(Records from a data source)

• • •

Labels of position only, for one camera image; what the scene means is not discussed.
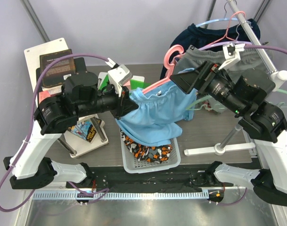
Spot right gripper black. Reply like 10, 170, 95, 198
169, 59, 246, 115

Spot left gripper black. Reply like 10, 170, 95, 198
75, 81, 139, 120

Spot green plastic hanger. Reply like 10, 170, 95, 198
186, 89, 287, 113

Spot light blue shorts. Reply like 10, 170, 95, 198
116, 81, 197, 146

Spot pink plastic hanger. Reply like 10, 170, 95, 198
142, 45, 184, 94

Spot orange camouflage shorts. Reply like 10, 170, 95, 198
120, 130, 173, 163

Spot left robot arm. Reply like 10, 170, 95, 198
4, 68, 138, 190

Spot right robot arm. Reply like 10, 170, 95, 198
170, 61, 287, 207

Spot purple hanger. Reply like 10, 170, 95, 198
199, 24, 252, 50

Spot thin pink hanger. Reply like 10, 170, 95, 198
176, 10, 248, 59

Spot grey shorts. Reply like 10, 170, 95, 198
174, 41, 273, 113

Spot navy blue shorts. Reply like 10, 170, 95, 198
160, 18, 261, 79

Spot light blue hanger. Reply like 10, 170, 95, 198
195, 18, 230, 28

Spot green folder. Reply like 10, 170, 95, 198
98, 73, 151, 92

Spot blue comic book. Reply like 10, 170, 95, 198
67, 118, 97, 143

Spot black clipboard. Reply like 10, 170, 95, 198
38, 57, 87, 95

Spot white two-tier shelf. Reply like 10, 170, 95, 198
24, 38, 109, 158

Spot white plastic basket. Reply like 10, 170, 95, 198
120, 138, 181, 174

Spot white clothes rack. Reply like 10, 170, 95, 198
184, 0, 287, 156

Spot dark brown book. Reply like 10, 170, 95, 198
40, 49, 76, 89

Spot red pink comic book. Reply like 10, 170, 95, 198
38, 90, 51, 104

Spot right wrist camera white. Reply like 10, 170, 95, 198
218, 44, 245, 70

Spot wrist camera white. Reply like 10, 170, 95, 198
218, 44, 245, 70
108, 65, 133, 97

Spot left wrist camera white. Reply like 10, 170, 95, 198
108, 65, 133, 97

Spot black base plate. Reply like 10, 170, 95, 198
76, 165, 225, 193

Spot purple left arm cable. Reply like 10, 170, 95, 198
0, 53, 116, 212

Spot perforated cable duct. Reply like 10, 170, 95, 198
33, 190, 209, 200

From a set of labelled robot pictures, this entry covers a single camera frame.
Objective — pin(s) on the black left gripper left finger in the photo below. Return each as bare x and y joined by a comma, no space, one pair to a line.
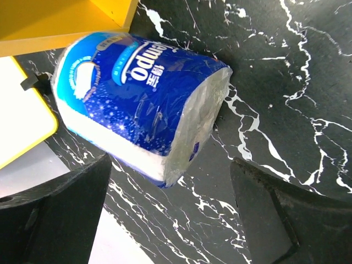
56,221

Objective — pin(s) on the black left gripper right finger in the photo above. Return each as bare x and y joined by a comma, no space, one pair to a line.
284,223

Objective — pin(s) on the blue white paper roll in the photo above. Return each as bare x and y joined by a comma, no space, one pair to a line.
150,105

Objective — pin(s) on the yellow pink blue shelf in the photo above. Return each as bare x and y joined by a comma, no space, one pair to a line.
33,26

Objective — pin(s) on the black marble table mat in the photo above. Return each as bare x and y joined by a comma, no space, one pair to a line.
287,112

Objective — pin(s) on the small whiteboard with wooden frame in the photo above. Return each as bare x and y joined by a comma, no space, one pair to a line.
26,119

• • •

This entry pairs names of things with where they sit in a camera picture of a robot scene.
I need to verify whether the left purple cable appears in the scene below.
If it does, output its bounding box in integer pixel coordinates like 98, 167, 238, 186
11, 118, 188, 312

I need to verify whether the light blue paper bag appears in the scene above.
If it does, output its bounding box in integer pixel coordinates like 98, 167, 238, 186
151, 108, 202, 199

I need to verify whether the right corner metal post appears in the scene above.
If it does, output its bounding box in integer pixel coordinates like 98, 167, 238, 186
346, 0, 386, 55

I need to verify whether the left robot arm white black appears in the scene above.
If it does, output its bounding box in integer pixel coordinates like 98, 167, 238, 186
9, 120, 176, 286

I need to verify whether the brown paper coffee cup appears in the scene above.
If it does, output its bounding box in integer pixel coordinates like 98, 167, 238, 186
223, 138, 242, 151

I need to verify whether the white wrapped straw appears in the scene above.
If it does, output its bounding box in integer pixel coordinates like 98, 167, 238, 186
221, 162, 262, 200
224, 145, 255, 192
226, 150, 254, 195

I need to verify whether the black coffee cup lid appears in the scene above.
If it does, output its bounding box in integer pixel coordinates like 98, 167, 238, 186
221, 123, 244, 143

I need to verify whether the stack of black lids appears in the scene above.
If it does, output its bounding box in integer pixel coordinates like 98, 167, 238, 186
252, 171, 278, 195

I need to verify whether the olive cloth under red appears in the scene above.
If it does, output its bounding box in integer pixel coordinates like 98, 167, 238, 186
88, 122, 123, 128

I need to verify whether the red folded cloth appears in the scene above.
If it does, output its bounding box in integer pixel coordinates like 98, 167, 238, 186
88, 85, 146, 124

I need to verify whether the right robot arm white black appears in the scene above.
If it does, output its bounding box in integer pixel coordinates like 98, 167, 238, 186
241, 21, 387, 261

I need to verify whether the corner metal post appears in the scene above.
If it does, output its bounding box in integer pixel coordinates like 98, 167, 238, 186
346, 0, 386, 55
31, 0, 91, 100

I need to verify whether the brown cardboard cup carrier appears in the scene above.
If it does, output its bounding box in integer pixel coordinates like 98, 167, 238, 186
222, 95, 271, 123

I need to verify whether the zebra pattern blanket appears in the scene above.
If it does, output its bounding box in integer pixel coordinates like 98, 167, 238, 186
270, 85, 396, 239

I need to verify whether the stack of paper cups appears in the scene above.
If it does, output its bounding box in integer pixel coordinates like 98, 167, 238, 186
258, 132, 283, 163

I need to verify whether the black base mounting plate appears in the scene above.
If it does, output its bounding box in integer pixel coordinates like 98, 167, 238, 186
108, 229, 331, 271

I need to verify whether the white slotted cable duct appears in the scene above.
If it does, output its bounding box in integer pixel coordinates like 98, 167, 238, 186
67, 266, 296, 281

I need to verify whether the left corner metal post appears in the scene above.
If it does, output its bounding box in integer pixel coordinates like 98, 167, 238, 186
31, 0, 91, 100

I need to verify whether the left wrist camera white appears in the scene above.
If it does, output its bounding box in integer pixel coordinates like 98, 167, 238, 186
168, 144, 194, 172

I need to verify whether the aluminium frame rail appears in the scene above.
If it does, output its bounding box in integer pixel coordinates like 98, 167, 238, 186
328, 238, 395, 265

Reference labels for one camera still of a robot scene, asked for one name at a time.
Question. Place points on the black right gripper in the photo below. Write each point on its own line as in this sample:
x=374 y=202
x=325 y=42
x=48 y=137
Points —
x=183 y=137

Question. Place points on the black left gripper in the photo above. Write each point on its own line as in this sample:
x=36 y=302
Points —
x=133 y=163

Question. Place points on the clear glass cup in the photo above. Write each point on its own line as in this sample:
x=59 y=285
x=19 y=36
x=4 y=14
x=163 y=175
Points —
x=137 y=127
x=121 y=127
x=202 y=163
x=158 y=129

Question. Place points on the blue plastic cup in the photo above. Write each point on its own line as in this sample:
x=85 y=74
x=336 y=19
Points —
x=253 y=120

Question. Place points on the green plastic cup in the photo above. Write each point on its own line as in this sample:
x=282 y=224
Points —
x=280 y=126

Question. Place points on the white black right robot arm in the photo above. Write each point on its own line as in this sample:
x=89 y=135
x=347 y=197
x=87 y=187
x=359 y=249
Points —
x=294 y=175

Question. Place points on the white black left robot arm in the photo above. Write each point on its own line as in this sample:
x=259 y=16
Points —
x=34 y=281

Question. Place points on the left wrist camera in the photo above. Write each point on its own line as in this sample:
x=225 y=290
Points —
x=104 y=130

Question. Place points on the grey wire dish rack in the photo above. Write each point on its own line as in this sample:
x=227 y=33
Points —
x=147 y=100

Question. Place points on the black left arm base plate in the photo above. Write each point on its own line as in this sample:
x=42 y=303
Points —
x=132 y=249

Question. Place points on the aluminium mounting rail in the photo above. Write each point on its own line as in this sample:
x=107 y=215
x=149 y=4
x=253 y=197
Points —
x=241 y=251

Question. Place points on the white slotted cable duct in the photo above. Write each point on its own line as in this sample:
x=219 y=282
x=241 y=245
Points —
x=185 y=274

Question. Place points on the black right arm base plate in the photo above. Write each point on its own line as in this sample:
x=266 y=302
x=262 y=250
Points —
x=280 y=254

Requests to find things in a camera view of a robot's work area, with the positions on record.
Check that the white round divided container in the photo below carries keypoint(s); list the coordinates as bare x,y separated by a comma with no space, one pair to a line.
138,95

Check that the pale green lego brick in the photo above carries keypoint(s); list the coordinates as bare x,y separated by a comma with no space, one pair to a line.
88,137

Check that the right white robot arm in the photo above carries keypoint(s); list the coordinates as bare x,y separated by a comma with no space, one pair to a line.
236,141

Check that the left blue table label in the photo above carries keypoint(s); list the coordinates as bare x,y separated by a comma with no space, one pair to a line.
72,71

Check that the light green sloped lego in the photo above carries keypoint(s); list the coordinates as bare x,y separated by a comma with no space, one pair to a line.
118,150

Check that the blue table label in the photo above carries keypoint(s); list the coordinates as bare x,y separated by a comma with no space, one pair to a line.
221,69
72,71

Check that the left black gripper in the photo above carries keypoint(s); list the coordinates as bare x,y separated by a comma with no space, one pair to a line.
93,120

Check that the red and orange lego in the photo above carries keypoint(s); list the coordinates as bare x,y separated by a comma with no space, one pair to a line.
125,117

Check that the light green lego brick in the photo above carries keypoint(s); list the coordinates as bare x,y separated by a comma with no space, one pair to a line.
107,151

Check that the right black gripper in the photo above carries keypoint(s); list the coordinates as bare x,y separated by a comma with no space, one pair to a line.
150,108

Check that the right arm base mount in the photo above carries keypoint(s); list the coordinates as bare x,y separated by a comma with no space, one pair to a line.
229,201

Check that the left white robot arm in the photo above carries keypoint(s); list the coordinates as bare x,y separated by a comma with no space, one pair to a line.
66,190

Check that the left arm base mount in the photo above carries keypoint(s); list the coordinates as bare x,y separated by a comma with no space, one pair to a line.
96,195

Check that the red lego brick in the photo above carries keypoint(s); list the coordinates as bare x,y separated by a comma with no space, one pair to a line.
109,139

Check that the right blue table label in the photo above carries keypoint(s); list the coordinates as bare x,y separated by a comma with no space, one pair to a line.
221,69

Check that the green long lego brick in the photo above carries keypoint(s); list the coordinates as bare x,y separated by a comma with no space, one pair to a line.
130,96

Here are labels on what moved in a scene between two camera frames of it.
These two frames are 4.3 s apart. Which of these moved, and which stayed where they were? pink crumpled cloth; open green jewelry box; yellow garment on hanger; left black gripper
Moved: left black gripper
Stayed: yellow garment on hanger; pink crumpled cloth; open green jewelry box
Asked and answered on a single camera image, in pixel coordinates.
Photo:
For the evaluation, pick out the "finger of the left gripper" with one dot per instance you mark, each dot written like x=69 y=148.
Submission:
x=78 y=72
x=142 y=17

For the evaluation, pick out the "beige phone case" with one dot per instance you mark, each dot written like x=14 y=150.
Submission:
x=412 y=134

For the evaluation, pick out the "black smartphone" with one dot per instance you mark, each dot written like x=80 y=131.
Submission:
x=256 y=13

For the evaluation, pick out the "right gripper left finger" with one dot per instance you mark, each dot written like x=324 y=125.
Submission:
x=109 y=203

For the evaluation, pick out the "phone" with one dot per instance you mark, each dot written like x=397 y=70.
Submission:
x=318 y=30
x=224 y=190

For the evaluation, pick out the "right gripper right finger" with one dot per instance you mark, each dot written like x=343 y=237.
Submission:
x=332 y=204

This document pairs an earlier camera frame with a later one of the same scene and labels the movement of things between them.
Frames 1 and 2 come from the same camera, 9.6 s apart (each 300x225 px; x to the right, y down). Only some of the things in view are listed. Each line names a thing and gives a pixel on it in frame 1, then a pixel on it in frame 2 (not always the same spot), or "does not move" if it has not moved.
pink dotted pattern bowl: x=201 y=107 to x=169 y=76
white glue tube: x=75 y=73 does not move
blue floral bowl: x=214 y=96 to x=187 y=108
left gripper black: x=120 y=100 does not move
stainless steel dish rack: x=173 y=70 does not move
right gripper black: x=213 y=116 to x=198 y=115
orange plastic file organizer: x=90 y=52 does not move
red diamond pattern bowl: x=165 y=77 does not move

• • •

**Required action**
Each line above that contains "corner" must be copied out.

**Answer to the exercise**
I need to verify whether the right corner metal post appears in the scene above.
I need to verify whether the corner metal post appears in the scene above.
I need to verify whether the left corner metal post appears in the scene above.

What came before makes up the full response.